A 12-lead electrocardiogram and a 24-h Holter monitoring were requested that demonstrated repetitive, almost incessant, narrow QRS complex tachycardia alternating with rare sinus beats, suggestive of atrial tachycardia (Figs. 1 and 2). The average heart rate was 155 beats per minute (bpm), maximum of 234 bpm and a minimum of 84 bpm. A cardiology consultation was then requested, and the patient was immediately admitted for initiation of antiarrhythmic therapy under close monitoring.
At admission the patient was hemodynamically stable with an unremarkable physical examination, except for a rapid and irregular rhythm. A transthoracic echocardiogram (Additional File 1: Video S1) demonstrated a dilated left ventricle with diffuse hypokinesis and moderately compromised ejection fraction (35% by Simpson Biplane) and a diagnosis of tachycardia-induced cardiomyopathy was assumed.
Administration of adenosine with complete atrioventricular block demonstrated monomorphic P waves and resumption of clinical arrhythmia. The patient was started on propranolol in uptitrating doses and flecainide which were ineffective. Digoxin was then administered with some reduction in the average heart rate while maintaining frequent symptomatic episodes of atrial tachycardia.
The patient evolved in acute congestive cardiac failure at third day of admission and, after multidisciplinary meetings, an emergency cesarean delivery was decided on and performed. Perioperative hemodynamically instability occurred with transient need of vasopressor therapy. The patient was admitted in an intensive care unit achieving clinical stability at 24 h. The newborn was admitted in a neonatal intensive care unit as a precaution.

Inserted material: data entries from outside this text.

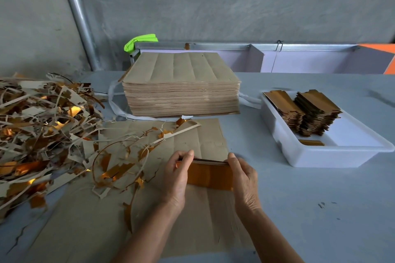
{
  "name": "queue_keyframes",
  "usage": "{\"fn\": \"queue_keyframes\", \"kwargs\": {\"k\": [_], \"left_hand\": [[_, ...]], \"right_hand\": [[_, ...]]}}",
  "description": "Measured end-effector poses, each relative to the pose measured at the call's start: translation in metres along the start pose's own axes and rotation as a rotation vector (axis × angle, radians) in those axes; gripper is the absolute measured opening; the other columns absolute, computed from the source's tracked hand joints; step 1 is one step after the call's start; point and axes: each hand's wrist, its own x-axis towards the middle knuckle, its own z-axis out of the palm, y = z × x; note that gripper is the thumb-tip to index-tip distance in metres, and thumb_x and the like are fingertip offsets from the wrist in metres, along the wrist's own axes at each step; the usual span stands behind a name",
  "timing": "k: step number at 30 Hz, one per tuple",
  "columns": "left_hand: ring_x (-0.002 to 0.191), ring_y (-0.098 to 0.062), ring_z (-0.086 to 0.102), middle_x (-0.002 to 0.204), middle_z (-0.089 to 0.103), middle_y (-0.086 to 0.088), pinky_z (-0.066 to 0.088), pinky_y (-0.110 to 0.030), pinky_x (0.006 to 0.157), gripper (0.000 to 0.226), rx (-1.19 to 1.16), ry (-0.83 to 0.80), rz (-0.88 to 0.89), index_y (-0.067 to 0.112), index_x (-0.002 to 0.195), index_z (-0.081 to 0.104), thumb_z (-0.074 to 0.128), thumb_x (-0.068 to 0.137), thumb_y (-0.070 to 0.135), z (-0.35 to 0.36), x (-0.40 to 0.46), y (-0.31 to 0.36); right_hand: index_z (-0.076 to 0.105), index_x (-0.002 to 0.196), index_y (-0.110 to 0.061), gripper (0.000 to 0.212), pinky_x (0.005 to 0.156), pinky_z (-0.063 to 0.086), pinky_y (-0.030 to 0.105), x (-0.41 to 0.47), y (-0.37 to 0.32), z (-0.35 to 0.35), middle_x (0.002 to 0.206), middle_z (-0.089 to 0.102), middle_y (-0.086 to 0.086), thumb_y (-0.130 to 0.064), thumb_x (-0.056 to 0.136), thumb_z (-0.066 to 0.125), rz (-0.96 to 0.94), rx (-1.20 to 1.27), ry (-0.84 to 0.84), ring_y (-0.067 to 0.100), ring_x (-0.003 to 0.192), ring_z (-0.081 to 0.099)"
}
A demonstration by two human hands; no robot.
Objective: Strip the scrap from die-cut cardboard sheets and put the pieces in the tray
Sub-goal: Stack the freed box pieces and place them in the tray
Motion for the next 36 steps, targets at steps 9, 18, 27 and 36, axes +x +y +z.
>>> {"fn": "queue_keyframes", "kwargs": {"k": [9, 18, 27, 36], "left_hand": [[0.073, -0.028, 0.054, 0.064, 0.055, -0.008, 0.041, -0.035, 0.067, 0.035, -0.005, 0.016, -0.007, 0.017, 0.064, 0.060, 0.063, 0.072, 0.051, 0.000, -0.001, -0.003], [0.086, -0.012, 0.065, 0.080, 0.070, 0.010, 0.048, -0.012, 0.066, 0.026, 0.105, -0.268, -0.062, 0.026, 0.091, 0.058, 0.077, 0.075, 0.032, -0.018, -0.002, -0.003], [0.108, -0.028, 0.059, 0.112, 0.063, -0.005, 0.046, -0.052, 0.098, 0.022, -0.054, 0.076, -0.290, 0.024, 0.095, 0.056, 0.072, 0.080, 0.023, 0.000, 0.008, 0.013], [0.088, -0.030, 0.066, 0.097, 0.068, -0.013, 0.055, -0.039, 0.070, 0.016, -0.189, -0.005, -0.352, 0.010, 0.095, 0.061, 0.069, 0.082, 0.005, 0.037, -0.006, 0.022]], "right_hand": [[0.059, 0.089, 0.013, 0.063, 0.065, 0.041, 0.035, 0.000, -0.003, 0.001, 0.093, 0.057, 0.034, -0.049, 0.087, 0.051, -0.035, -0.064, -0.013, 0.028, 0.074, 0.051], [0.060, 0.081, 0.010, 0.063, 0.062, 0.039, 0.031, 0.002, -0.003, 0.002, 0.069, 0.055, 0.018, -0.051, 0.091, 0.051, -0.004, -0.048, -0.019, 0.028, 0.068, 0.049], [0.060, 0.112, -0.006, 0.029, 0.085, 0.051, 0.036, 0.021, -0.031, -0.025, 0.103, 0.067, 0.013, -0.015, 0.085, 0.066, 0.244, 0.123, -0.113, 0.027, 0.098, 0.063], [0.061, 0.100, -0.008, 0.012, 0.071, 0.056, 0.036, 0.016, -0.029, -0.023, 0.094, 0.070, 0.011, -0.002, 0.093, 0.053, 0.336, 0.197, -0.146, 0.028, 0.088, 0.067]]}}
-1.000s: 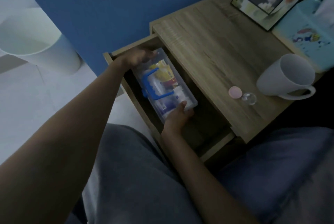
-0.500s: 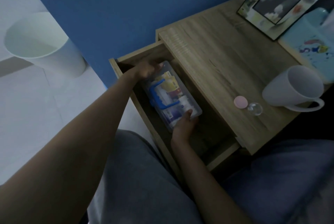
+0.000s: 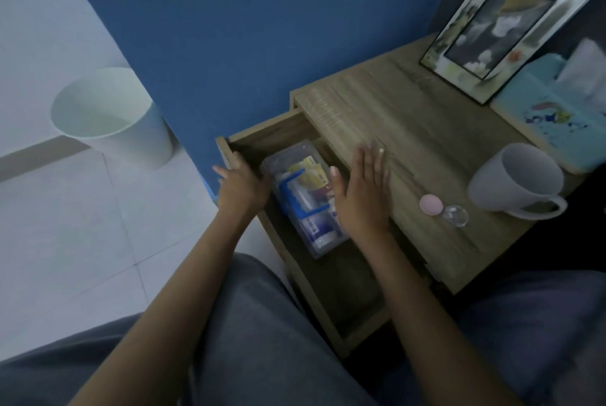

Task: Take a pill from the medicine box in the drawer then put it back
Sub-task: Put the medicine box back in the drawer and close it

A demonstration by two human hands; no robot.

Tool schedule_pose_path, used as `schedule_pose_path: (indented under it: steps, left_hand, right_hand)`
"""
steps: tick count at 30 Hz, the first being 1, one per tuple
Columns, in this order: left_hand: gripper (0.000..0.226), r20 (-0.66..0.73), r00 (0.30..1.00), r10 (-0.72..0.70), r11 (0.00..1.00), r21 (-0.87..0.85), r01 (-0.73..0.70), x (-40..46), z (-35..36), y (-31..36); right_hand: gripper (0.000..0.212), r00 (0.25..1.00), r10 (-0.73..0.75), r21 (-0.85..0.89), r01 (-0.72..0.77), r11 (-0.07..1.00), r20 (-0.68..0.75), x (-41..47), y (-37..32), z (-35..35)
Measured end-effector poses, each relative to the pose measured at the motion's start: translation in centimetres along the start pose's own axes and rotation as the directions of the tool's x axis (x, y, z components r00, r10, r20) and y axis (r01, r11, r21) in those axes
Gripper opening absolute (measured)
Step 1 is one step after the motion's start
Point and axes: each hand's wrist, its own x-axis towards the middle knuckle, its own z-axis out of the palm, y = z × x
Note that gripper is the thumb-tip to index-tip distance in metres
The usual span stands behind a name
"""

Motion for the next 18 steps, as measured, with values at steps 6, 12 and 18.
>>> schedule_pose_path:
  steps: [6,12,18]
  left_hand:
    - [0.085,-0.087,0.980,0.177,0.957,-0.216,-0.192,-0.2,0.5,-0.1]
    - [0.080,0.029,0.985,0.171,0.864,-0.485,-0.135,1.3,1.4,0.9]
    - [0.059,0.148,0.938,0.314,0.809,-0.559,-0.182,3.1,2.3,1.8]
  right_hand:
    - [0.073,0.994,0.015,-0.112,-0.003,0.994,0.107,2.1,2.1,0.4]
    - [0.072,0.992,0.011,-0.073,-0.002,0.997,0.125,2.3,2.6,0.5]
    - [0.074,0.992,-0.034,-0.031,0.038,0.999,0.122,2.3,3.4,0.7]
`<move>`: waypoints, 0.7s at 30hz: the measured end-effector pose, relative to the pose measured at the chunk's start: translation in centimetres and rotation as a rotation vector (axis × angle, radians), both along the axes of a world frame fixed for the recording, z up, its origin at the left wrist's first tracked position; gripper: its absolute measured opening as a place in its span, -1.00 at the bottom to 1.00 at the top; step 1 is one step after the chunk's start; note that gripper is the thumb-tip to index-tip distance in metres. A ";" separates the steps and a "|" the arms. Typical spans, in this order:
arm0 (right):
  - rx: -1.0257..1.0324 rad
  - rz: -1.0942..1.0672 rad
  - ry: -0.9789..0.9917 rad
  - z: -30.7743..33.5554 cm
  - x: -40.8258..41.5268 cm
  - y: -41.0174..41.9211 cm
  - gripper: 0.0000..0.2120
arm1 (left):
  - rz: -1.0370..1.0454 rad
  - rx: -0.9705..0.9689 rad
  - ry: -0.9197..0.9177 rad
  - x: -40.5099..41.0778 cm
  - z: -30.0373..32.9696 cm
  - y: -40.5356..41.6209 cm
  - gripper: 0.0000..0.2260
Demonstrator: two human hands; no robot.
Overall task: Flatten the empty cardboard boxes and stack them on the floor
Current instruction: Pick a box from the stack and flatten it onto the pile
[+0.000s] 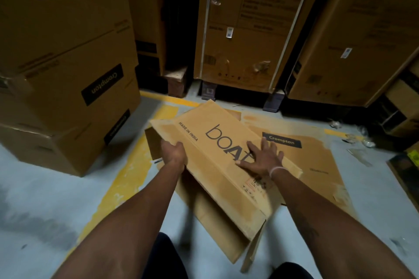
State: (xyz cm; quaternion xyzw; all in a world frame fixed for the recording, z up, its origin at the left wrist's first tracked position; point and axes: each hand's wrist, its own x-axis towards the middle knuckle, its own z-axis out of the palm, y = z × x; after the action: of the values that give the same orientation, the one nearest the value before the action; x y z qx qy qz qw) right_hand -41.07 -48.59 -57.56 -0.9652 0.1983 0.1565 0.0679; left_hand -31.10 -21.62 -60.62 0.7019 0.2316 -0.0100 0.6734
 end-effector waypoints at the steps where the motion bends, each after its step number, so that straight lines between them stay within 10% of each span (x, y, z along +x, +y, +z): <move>1: -0.010 -0.043 0.011 0.1 -0.1 -0.9 0.05 | -0.004 0.017 -0.004 0.4 0.1 0.1 -0.67; 7: 0.047 -0.141 0.070 -1.7 -2.1 -2.4 0.15 | -0.047 0.162 0.013 2.6 0.1 1.3 -0.62; 11: -0.003 -0.111 0.069 -2.3 -2.3 -0.9 0.12 | -0.163 0.471 0.095 3.5 -0.2 1.6 -0.25; 16: -0.047 -0.129 0.098 -2.2 -0.9 0.7 0.09 | -0.676 1.137 -0.107 1.1 -1.8 -0.6 -0.17; 21: -0.078 -0.162 0.111 -2.4 -0.1 2.0 0.08 | -1.238 1.138 -0.407 -2.7 -2.3 -6.3 -0.32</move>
State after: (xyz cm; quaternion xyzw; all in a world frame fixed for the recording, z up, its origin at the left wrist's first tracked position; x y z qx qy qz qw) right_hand -41.21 -46.57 -59.96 -0.9377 0.2849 0.1961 0.0317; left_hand -33.81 -27.93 -62.94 0.9203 -0.3478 -0.1316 0.1213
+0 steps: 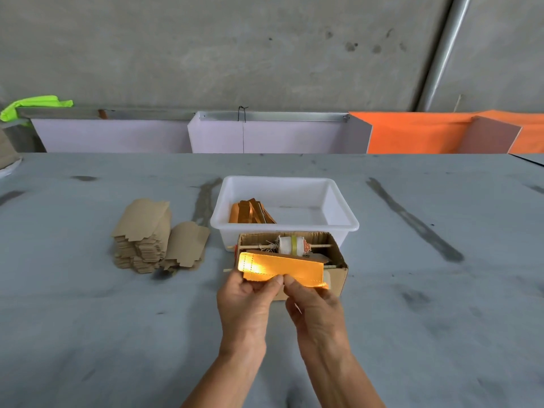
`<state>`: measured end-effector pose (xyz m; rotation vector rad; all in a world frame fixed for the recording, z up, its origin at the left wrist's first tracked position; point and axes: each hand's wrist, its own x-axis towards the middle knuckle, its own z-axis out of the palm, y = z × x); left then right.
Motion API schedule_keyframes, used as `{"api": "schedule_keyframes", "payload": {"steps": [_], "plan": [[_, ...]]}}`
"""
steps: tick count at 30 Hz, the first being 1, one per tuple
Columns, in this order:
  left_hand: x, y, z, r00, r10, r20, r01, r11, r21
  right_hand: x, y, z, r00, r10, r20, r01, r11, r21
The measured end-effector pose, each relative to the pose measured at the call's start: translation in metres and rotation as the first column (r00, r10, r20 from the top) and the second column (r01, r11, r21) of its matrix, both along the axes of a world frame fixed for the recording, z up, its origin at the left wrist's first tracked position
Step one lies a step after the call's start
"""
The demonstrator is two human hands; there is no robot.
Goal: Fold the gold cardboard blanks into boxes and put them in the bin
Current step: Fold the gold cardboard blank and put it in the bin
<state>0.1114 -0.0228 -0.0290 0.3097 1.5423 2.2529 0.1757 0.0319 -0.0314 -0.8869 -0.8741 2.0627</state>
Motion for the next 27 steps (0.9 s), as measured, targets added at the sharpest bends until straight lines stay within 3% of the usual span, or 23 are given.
{"api": "schedule_keyframes", "payload": {"steps": [6,14,22,27], "plan": [[-0.005,-0.007,-0.003,0.999,0.046,0.004,-0.046,0.999,-0.015,0.004,0.003,0.000,1.000,0.019,-0.022,-0.020,1.000,-0.016],[-0.015,-0.015,-0.010,0.998,-0.015,0.056,0.015,1.000,-0.005,0.014,0.011,0.000,0.998,0.051,-0.040,-0.053,0.997,-0.051],[-0.021,-0.020,-0.010,0.984,-0.159,-0.075,0.156,0.986,-0.053,0.012,0.007,0.003,0.957,0.064,-0.283,-0.133,0.964,-0.231],[-0.029,-0.023,0.003,0.959,-0.282,-0.013,0.281,0.959,-0.040,0.014,0.014,0.000,0.958,0.070,-0.279,-0.110,0.985,-0.132]]}}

Given the poor response to pharmacological treatment the patient was submitted to an electrophysiological study. The study confirmed a focal atrial tachycardia (Fig. 3) and, using a 3D mapping system (CARTO ©3D Mapping system), identified the earliest local activation at the lower left pulmonary vein (Fig. 4 and Additional File 2: Video S2). An electrical isolation of the vein with radiofrequency catheter ablation was performed with total suppression of the ectopic foci (Fig. 5). There was no recurrence, even after infusion of isoprenaline.
Upon clinical improvement, the patient was discharged, asymptomatic, and without recurrence of the arrhythmia. The newborn evolved clinically well, without sequelae.
In the follow-up at 4 months the patient was asymptomatic, without drug therapy, with normal resumption of everyday activity. There was no recurrence of arrhythmia or supraventricular extrasystoles on a 24 h Holter monitoring and the transthoracic echocardiogram (Additional File 3: Video S3) showed a non-dilated left ventricle, without regional wall motion abnormalities, and a complete recovery of left ventricular function (64% by Simpson Biplane).